There are two weights included from the two-day total nutrition survey; we’ll combine them into a single feature.
df_temp3a <- nhanes_filtered |>
filter(!is.na(smoked_100cigs)) |>
mutate(alcohol_adj = if_else(
income == "$100,000 and Over" | education == "College graduate or above",
alcohol_day_total * 1.5,
alcohol_day_total
)) |>
mutate(alcohol_extreme_adj = case_when(
alcohol_adj > 14 * 2 & gender_female == 1 ~ 1,
alcohol_adj > 14 * 4 & gender_female == 0 ~ 1,
TRUE ~ 0
)) |>
mutate(
weight = if_else(weight_day2 == 0, weight_day1, weight_day2)
)First, we sample with replacement based on each participant’s survey weight to get a dataframe representing selected participants.

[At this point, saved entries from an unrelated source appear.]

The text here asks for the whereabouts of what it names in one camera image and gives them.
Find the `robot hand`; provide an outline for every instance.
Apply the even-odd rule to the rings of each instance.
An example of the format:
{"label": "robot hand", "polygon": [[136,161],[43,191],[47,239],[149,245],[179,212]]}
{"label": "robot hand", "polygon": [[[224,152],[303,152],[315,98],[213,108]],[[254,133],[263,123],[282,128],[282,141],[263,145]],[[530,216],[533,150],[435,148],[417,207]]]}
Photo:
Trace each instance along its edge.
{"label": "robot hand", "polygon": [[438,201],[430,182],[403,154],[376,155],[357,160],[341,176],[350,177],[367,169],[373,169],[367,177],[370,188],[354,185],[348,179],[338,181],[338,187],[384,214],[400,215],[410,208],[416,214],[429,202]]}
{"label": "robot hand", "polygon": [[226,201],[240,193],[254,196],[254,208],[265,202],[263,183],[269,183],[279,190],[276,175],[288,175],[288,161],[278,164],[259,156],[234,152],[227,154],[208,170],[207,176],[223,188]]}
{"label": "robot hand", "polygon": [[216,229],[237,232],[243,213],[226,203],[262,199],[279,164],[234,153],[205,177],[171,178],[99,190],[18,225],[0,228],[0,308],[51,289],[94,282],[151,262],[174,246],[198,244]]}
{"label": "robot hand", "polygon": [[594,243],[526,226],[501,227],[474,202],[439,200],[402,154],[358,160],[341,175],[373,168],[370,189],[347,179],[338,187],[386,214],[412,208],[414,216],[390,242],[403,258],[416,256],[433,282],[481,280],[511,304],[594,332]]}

Then we’ll make a dataframe of the participants who are not selected here.
selected_sample <- sample(
x = df_temp3a$seqn,
size = nrow(df_temp3a),
replace = TRUE,
prob = df_temp3a$weight
)
df_selected_sample <- data.frame()
for (id in selected_sample) {
df_selected_sample <- rbind(
df_selected_sample,
df_temp3a[df_temp3a$seqn == id, ]
)
}
not_selected_sample <- df_temp3a$seqn[!(df_temp3a$seqn %in% selected_sample)]
df_not_selected_sample <- df_temp3a[df_temp3a$seqn %in% not_selected_sample, ]Let’s confirm that the sum of these two groups equals the row count of the original dataframe.

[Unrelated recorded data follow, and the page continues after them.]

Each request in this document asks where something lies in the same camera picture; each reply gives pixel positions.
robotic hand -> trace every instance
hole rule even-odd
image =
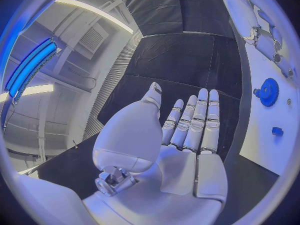
[[[113,210],[131,224],[177,224],[174,219],[212,224],[225,204],[227,176],[216,154],[218,92],[202,88],[189,98],[182,116],[184,102],[177,100],[162,128],[161,96],[161,87],[152,83],[140,101],[107,122],[96,140],[99,191],[84,203],[99,223],[111,224],[105,214]]]

ventilation grille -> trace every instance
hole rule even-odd
[[[142,38],[143,35],[140,30],[134,33],[112,65],[89,114],[83,134],[83,141],[99,133],[104,127],[104,125],[97,120],[97,116],[111,95],[112,91],[123,77],[127,66]]]
[[[85,46],[91,52],[95,52],[99,47],[103,36],[99,34],[93,27],[91,27],[80,39],[81,45]]]

blue knob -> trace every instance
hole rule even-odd
[[[284,134],[284,131],[280,127],[274,126],[272,128],[272,134],[275,136],[282,137],[282,135]]]

led light strip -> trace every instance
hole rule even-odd
[[[77,1],[77,0],[55,0],[55,2],[58,3],[64,3],[64,4],[70,4],[70,5],[74,5],[83,9],[87,9],[90,10],[91,12],[98,14],[110,21],[112,21],[113,23],[119,25],[121,28],[125,29],[126,31],[130,32],[131,34],[133,34],[133,30],[125,25],[123,22],[119,21],[118,19],[116,19],[115,17],[109,15],[108,13],[106,13],[105,11],[102,11],[94,6],[88,5],[82,1]]]
[[[47,92],[53,92],[54,87],[52,84],[48,85],[39,85],[39,86],[30,86],[25,89],[23,92],[23,96],[31,95],[31,94],[40,94],[40,93],[47,93]],[[4,102],[7,99],[8,92],[0,94],[0,103]]]

blue gear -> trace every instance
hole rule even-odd
[[[278,83],[273,78],[268,78],[261,85],[260,89],[255,88],[253,94],[260,99],[260,102],[266,107],[272,107],[279,95]]]

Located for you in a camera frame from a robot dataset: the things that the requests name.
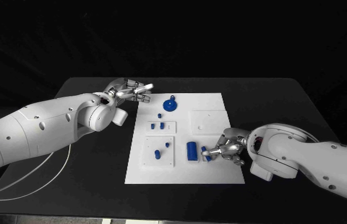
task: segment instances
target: black table
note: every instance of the black table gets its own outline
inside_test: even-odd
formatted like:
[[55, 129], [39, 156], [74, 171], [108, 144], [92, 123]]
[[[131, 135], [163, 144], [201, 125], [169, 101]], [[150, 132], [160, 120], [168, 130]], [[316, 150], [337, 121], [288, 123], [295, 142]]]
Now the black table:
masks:
[[[58, 97], [103, 91], [116, 78], [69, 78]], [[231, 127], [253, 130], [286, 123], [321, 141], [338, 139], [293, 79], [130, 78], [153, 83], [153, 93], [221, 92]], [[266, 182], [250, 174], [251, 160], [241, 154], [246, 184], [124, 184], [137, 102], [120, 107], [129, 113], [123, 127], [110, 125], [72, 145], [66, 167], [53, 182], [33, 195], [0, 201], [0, 213], [108, 218], [305, 223], [347, 220], [347, 199], [316, 187], [299, 173], [296, 179], [273, 176]], [[68, 147], [45, 166], [4, 193], [14, 197], [39, 188], [62, 167]], [[13, 163], [0, 180], [4, 185], [46, 156]]]

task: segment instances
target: small blue piece
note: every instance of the small blue piece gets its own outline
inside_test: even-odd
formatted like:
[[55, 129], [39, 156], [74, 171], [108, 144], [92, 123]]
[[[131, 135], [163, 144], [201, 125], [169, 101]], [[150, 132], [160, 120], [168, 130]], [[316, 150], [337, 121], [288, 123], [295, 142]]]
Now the small blue piece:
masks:
[[196, 157], [198, 157], [198, 152], [196, 152], [196, 143], [195, 142], [188, 142], [186, 143], [186, 157], [188, 160], [195, 160], [196, 161]]
[[207, 159], [207, 161], [211, 161], [212, 158], [211, 158], [209, 156], [205, 156], [205, 159]]
[[159, 152], [159, 150], [156, 150], [153, 153], [155, 153], [156, 160], [159, 160], [160, 159], [160, 152]]
[[165, 109], [166, 111], [169, 111], [169, 112], [176, 109], [178, 104], [176, 104], [176, 102], [175, 102], [175, 96], [173, 96], [173, 95], [170, 96], [170, 99], [169, 99], [169, 100], [165, 100], [162, 106], [163, 106], [163, 109]]

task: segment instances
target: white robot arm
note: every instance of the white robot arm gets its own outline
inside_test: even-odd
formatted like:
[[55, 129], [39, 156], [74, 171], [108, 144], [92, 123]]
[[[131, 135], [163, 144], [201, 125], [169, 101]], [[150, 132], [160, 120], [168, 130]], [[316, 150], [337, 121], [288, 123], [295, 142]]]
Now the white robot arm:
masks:
[[295, 178], [298, 170], [316, 186], [347, 197], [347, 147], [318, 140], [299, 128], [270, 124], [251, 132], [228, 128], [212, 150], [202, 156], [221, 154], [236, 165], [243, 165], [238, 154], [247, 148], [253, 159], [250, 172], [266, 181], [273, 174]]
[[1, 118], [0, 167], [55, 152], [111, 122], [121, 126], [127, 113], [117, 106], [124, 100], [149, 103], [142, 93], [150, 94], [152, 88], [153, 84], [120, 78], [103, 92], [37, 102]]

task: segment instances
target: blue block
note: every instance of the blue block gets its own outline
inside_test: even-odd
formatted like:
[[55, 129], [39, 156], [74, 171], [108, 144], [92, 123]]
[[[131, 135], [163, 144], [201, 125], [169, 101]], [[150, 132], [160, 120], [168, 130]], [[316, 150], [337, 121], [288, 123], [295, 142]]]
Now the blue block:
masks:
[[198, 160], [198, 152], [196, 152], [196, 143], [195, 142], [188, 142], [186, 143], [186, 157], [188, 160]]
[[207, 159], [207, 161], [211, 161], [212, 158], [211, 158], [209, 156], [205, 156], [205, 159]]
[[153, 152], [153, 154], [155, 154], [156, 160], [159, 160], [159, 159], [160, 159], [160, 152], [159, 152], [159, 150], [156, 150], [156, 151]]

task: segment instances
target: white cable
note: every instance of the white cable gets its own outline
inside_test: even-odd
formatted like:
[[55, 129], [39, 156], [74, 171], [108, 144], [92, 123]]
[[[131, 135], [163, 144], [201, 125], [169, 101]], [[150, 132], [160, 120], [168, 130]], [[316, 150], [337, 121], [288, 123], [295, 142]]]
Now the white cable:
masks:
[[48, 159], [50, 158], [53, 152], [50, 153], [50, 155], [48, 156], [48, 158], [45, 159], [45, 161], [37, 165], [37, 167], [19, 179], [16, 180], [10, 185], [7, 185], [6, 187], [3, 187], [0, 189], [0, 191], [6, 190], [9, 187], [11, 187], [14, 184], [17, 184], [40, 167], [42, 165], [45, 164], [45, 162], [48, 161]]
[[[69, 157], [69, 155], [71, 155], [71, 145], [69, 145], [69, 147], [68, 147], [69, 149], [69, 152], [68, 152], [68, 154], [66, 154], [66, 161], [68, 161], [68, 157]], [[23, 197], [26, 197], [26, 196], [29, 196], [29, 195], [32, 195], [35, 192], [37, 192], [53, 180], [55, 180], [55, 178], [58, 177], [58, 175], [59, 175], [59, 173], [62, 172], [62, 170], [63, 170], [63, 168], [65, 168], [65, 165], [66, 165], [66, 161], [65, 161], [65, 163], [63, 163], [63, 166], [62, 166], [62, 168], [61, 168], [61, 170], [59, 170], [59, 172], [58, 172], [58, 174], [55, 175], [55, 177], [52, 178], [52, 180], [37, 189], [37, 190], [35, 190], [33, 192], [30, 192], [29, 194], [26, 194], [26, 195], [23, 195], [23, 196], [20, 196], [20, 197], [16, 197], [16, 198], [11, 198], [11, 199], [0, 199], [0, 201], [4, 201], [4, 200], [16, 200], [16, 199], [19, 199], [19, 198], [23, 198]]]

Then we’ll make our ultimate dataframe here with an indicator for whether a given subject was or was not selected based on our sampling procedure.
df_selected_sample$selection <- 1
df_not_selected_sample$selection <- 0
df_temp3b <- rbind(df_selected_sample, df_not_selected_sample)As usual, we make our data_validation object and specify
our selection column, which represents whether the
participant was selected into our study.
df_val3 <- data_validation(
data = df_temp3b,
true_exposure = "alcohol_extreme_adj",
true_outcome = "mortstat",
confounders = c("age", "gender_female", "smoked_100cigs"),
misclassified_exposure = "alcohol_extreme",
selection = "selection"
)Now let’s see if this differential study selection led to a bias of
our alcohol risk effect. We now put these two objects into the
adjust_uc_em_sel() function to adjust for uncontrolled
confounding, exposure misclassification, and selection bias.
set.seed(1234)
adjust_uc_em_sel(df_obs, df_val3)
#> $estimate
#> [1] 1.332608
#>
#> $ci
#> [1] 0.9950054 1.7847580Any selection bias based on the sampling weights seems to be pretty minor; the bias-adjusted odds ratio of the effect of alcohol on mortality does not change much relative to the prior adjustment we made.